Custom-built full text geocoding.
This software was donated to the Open Event Data Alliance by Caerus Associates. See Releases for the 2015-2016 production version of Mordecai.
Mordecai
accepts text and returns structured geographic information extracted
from it. It does this in several ways:
-
It uses MITIE to extract placenames from the text. In the default configuration, it uses the out-of-the-box MITIE models, but these can be changed out for custom models when needed.
-
It uses word2vec's models, with gensim's awesome Python wrapper, to infer the country focus of an article given the word vectors of the article's placenames.
-
It uses a country-filtered search of the geonames gazetteer in Elasticsearch (with some custom logic) to find the lat/lon for each place mentioned in the text.

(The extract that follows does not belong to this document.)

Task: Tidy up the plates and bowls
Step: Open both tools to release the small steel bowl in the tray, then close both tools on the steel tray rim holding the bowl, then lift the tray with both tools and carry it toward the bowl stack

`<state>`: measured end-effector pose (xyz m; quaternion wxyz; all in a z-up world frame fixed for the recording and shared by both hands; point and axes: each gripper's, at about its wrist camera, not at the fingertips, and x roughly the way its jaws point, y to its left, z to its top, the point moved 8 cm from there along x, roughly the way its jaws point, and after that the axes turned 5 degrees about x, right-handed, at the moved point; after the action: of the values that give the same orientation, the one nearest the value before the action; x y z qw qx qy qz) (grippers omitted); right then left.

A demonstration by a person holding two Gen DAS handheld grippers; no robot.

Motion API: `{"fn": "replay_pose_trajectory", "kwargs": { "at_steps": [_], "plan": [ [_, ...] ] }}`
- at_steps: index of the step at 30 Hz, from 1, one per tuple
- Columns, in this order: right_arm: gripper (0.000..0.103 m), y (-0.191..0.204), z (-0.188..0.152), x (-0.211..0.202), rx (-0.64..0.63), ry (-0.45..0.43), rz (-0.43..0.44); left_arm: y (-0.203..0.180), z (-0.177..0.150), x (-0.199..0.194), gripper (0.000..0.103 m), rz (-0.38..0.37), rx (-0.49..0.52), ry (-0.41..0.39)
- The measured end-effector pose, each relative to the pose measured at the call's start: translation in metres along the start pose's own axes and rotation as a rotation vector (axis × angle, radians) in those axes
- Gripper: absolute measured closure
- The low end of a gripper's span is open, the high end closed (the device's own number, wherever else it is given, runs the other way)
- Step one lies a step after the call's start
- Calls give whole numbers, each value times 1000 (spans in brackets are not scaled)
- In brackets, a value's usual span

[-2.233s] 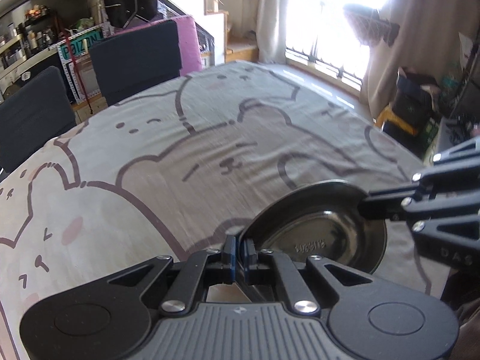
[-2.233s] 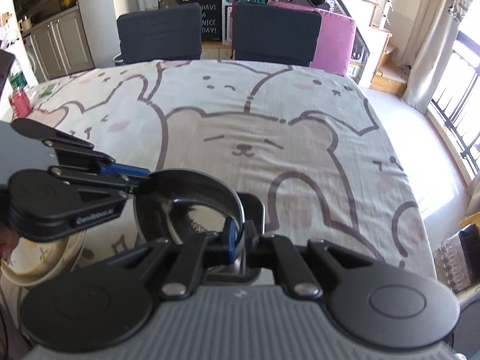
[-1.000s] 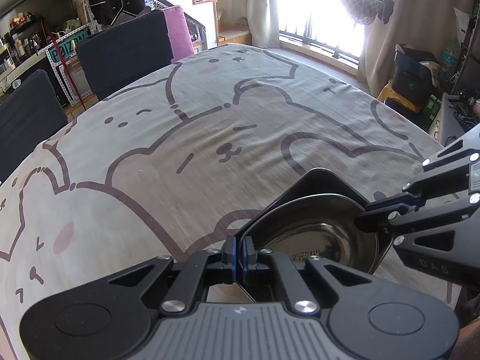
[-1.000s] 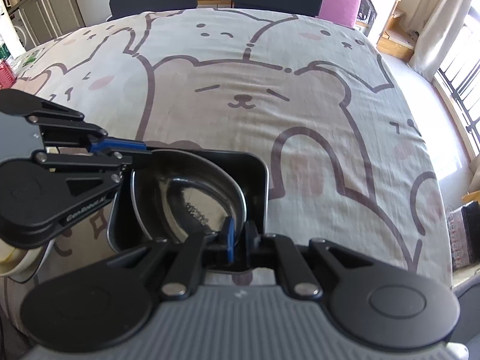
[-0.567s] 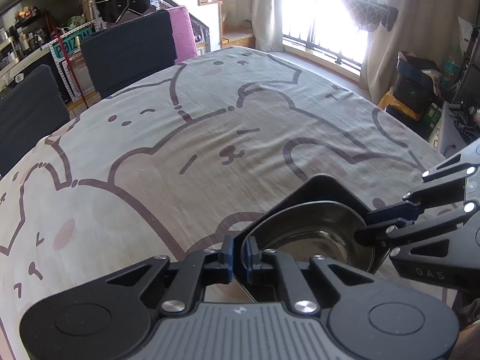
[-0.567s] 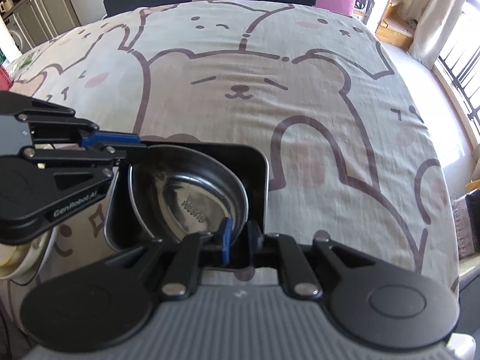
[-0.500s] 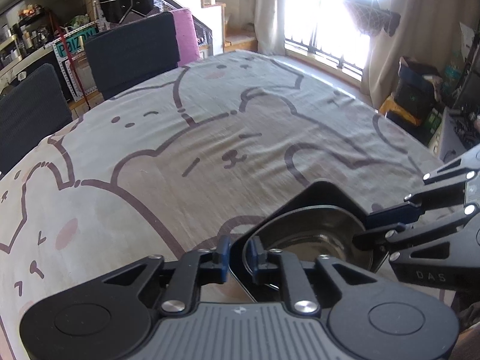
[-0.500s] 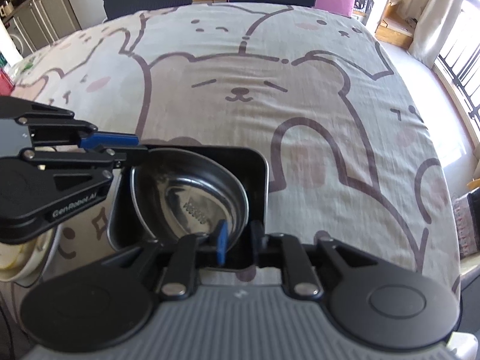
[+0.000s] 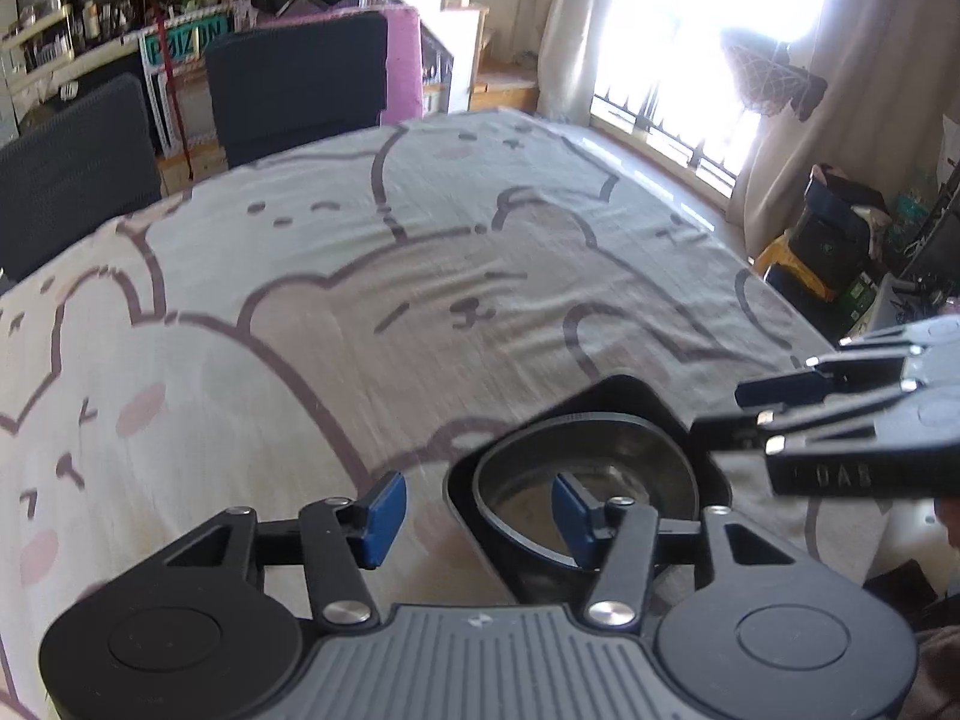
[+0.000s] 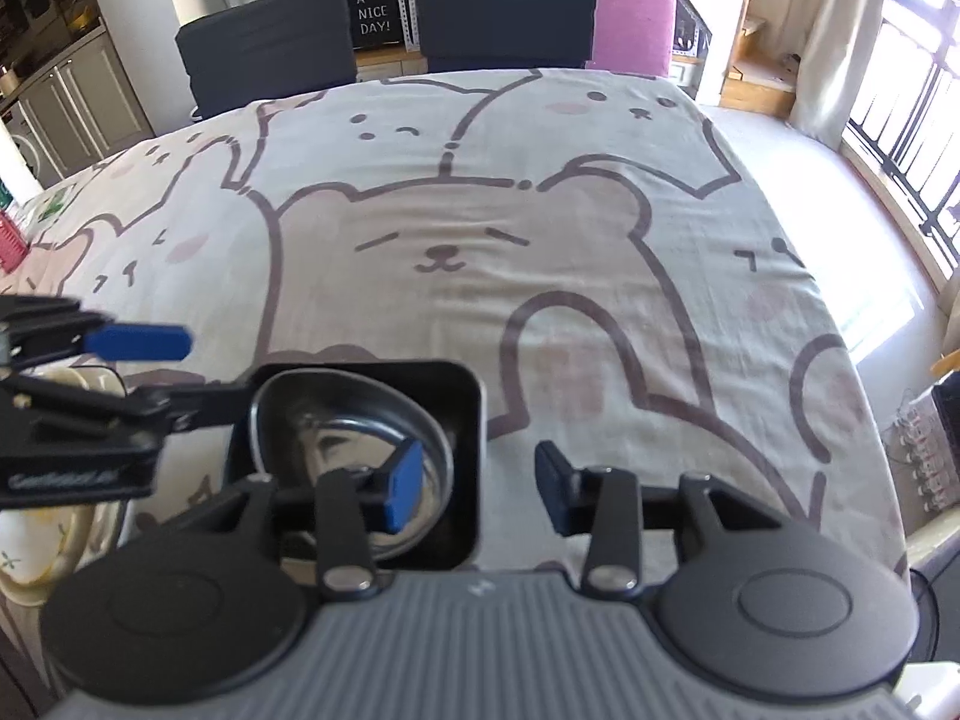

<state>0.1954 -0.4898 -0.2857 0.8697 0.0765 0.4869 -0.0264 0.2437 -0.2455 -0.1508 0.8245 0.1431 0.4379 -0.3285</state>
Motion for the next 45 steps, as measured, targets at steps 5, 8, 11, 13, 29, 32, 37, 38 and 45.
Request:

It runs as a Flask-RESTful service.
Standing up the service is as simple as installing
docker and
docker-compose. If you're using Ubuntu,
this gist is a good
place to start. Once these components are installed, the service is started by
running sudo docker-compose up
from inside the mordecai
directory. To run the
service in the background use docker-compose up -d
. This will pull the
Elasticsearch docker image with the Geonames gazetter already stored as an
index. It will also build the mordecai
docker image and link this to the
Elasticsearch image. Elasticsearch requires a fair amount of resources,
specifically RAM, so it should be noted that running this on a small computer
will be met with suboptimal performance. Our production deployment has the
Geonames gazetter in an Elasticsearch cluster with a few nodes.
Please note that many of the required components for mordecai, such as the word2vec and MITIE models, are rather large so downloading and loading takes a while.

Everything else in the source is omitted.